WORK TASK: Exact wording is required: transcribe all the entries and leave the images out.

DATA TO USE:
== Segment start ==
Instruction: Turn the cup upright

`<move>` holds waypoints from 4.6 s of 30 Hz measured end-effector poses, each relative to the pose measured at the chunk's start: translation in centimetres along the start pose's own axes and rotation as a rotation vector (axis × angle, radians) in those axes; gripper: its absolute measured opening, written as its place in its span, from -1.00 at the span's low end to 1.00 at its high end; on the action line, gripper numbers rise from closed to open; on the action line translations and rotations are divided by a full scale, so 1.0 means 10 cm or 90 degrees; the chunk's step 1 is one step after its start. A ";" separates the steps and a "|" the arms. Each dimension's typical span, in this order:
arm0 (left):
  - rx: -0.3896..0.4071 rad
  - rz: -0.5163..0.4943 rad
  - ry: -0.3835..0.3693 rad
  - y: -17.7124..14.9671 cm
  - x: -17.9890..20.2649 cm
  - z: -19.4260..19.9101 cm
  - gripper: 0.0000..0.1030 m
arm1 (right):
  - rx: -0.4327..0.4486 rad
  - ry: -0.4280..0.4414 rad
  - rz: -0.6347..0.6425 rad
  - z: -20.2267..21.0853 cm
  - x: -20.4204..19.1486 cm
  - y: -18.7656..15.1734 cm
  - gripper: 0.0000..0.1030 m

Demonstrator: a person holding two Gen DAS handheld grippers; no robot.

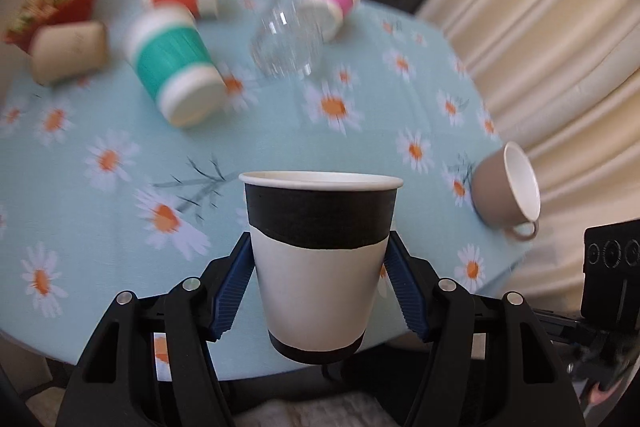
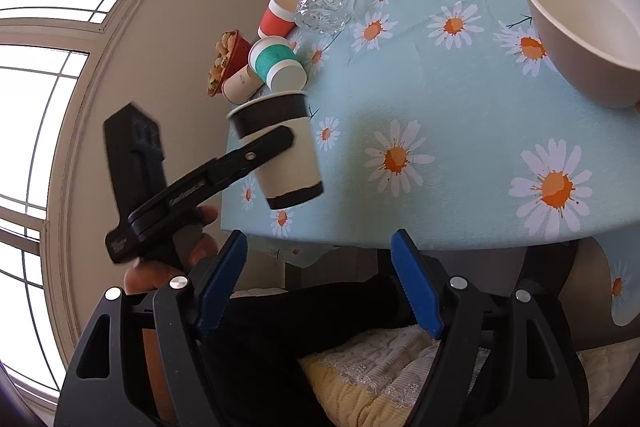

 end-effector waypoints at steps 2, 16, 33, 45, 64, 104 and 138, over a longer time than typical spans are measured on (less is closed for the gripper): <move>0.050 0.006 0.010 0.01 -0.03 0.11 0.23 | 0.003 -0.002 0.001 0.00 0.00 0.01 0.44; 0.454 0.010 0.094 -0.26 -0.02 0.54 0.23 | 0.034 -0.013 0.039 -0.02 -0.04 0.07 0.44; 0.588 0.034 0.173 -0.41 -0.07 0.22 0.25 | 0.024 -0.015 0.008 -0.10 0.08 0.06 0.44; 0.576 0.022 0.177 -0.42 -0.07 0.10 0.25 | 0.016 -0.019 -0.002 -0.14 0.11 0.04 0.44; 0.575 0.030 0.168 -0.43 -0.04 0.20 0.87 | 0.066 0.058 -0.018 0.05 0.01 0.12 0.52; 0.493 -0.042 0.085 -1.53 -0.63 2.07 0.87 | 0.335 -0.258 0.462 0.45 -0.80 -1.16 0.90; 0.437 -0.041 0.082 -2.06 -0.69 2.03 0.87 | 0.394 -0.403 0.508 0.72 -0.67 -1.62 0.90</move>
Point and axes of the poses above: each gripper's, at about its wrist camera, not at the fingertips, and z roughly against the way its jaws point, x to its right, y to its top, the point moved 10 cm from there along -z, roughly the way its jaws point, and after that the axes turned 9 degrees about y, right-handed, at the moved point
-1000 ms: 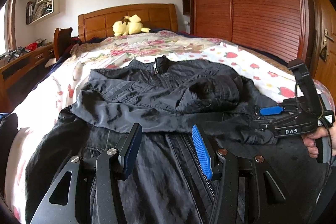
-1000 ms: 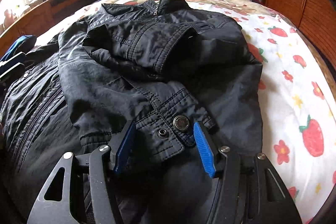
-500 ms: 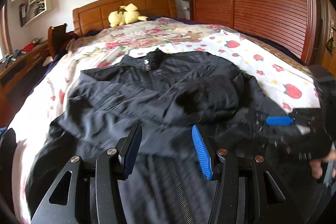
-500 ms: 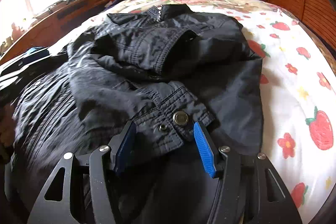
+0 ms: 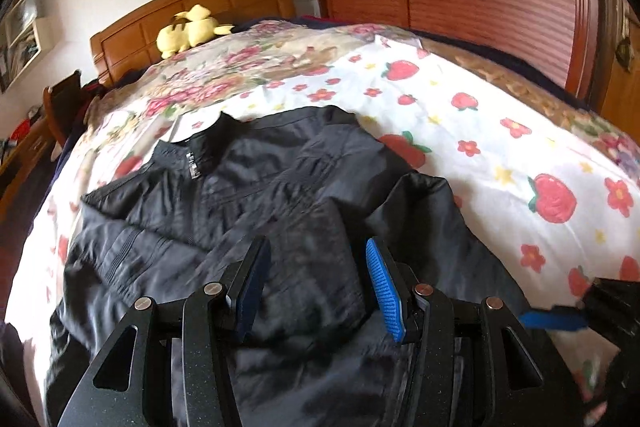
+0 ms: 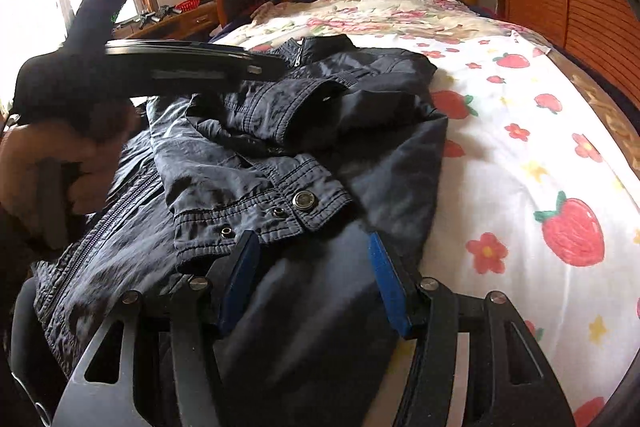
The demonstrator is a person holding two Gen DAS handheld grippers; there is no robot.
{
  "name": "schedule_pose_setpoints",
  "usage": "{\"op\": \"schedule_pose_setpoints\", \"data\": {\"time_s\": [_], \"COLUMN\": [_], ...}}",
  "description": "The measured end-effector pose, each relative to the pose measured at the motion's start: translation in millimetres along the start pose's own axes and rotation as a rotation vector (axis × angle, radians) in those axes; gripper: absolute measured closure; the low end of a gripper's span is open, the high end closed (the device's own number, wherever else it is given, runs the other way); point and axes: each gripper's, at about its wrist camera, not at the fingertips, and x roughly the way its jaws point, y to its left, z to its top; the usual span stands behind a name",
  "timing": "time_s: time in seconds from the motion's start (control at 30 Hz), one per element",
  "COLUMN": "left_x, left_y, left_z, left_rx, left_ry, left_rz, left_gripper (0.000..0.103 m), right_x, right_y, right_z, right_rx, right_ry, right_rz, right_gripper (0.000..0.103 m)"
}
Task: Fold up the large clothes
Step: 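Move the left tool down to the side edge of the black jacket, then grasp the jacket side with the left tool, fold it over the body, release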
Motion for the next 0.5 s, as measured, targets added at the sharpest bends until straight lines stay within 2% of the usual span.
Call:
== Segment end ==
ANSWER FOR THE TASK:
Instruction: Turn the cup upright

`<move>` holds waypoints from 4.6 s of 30 Hz measured end-effector poses, each relative to the pose measured at the chunk's start: translation in centimetres along the start pose's own axes and rotation as a rotation vector (axis × angle, radians) in those axes; gripper: its absolute measured opening, written as its place in its span, from -1.00 at the span's low end to 1.00 at its high end; on the action line, gripper numbers rise from closed to open; on the action line translations and rotations are divided by a full scale, so 1.0 means 10 cm or 90 degrees; the chunk's step 1 is one step after its start. A ";" separates the steps and a "|" the arms. Each dimension's typical span, in this order:
arm0 (left):
  - rx: -0.3896..0.4071 rad
  - rz: -0.5163..0.4943 rad
  - ry: -0.3835..0.3693 rad
  - y: -17.7124..14.9671 cm
  - x: -17.9890..20.2649 cm
  - z: -19.4260..19.9101 cm
  - gripper: 0.0000..0.1030 m
arm1 (right):
  - rx: -0.4327..0.4486 rad
  - ry: -0.4280..0.4414 rad
  - rz: -0.6347..0.6425 rad
  - z: -20.2267..21.0853 cm
  - x: -20.4204..19.1486 cm
  - y: -18.7656..15.1734 cm
  - gripper: 0.0000..0.1030 m

Demonstrator: a person holding two Gen DAS handheld grippers; no robot.


 end-effector waypoints at steps 2, 16, 33, 45, 64, 104 and 138, over a longer time than typical spans are measured on (less is closed for the gripper): <move>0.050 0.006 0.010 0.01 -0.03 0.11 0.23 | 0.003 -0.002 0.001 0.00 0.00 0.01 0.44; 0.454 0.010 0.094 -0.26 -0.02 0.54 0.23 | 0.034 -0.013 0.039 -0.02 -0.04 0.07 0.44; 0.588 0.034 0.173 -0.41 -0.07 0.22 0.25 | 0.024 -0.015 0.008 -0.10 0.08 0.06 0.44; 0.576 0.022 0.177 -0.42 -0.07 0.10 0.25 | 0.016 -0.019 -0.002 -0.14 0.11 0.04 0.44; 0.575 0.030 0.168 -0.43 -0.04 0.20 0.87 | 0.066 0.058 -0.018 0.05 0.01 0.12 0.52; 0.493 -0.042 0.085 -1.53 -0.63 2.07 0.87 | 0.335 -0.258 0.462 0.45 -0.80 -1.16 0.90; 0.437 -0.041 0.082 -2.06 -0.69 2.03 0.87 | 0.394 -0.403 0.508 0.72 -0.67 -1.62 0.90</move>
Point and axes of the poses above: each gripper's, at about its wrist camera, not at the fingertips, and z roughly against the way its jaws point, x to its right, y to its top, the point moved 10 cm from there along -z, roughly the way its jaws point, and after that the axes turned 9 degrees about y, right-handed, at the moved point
-1000 ms: 
-1000 ms: 
-500 ms: 
-500 ms: 
+0 ms: 
+0 ms: 
The demonstrator is a person holding two Gen DAS handheld grippers; there is no robot.
{
  "name": "schedule_pose_setpoints",
  "usage": "{\"op\": \"schedule_pose_setpoints\", \"data\": {\"time_s\": [_], \"COLUMN\": [_], ...}}",
  "description": "The measured end-effector pose, each relative to the pose measured at the motion's start: translation in millimetres along the start pose's own axes and rotation as a rotation vector (axis × angle, radians) in those axes; gripper: absolute measured closure; the low end of a gripper's span is open, the high end closed (the device's own number, wherever else it is given, runs the other way); point and axes: each gripper's, at about its wrist camera, not at the fingertips, and x roughly the way its jaws point, y to its left, z to its top; the usual span stands behind a name",
  "timing": "time_s: time in seconds from the motion's start (control at 30 Hz), one per element",
  "COLUMN": "left_x, left_y, left_z, left_rx, left_ry, left_rz, left_gripper (0.000..0.103 m), right_x, right_y, right_z, right_rx, right_ry, right_rz, right_gripper (0.000..0.103 m)"
}
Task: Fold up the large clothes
Step: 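Move the left tool down to the side edge of the black jacket, then grasp the jacket side with the left tool, fold it over the body, release
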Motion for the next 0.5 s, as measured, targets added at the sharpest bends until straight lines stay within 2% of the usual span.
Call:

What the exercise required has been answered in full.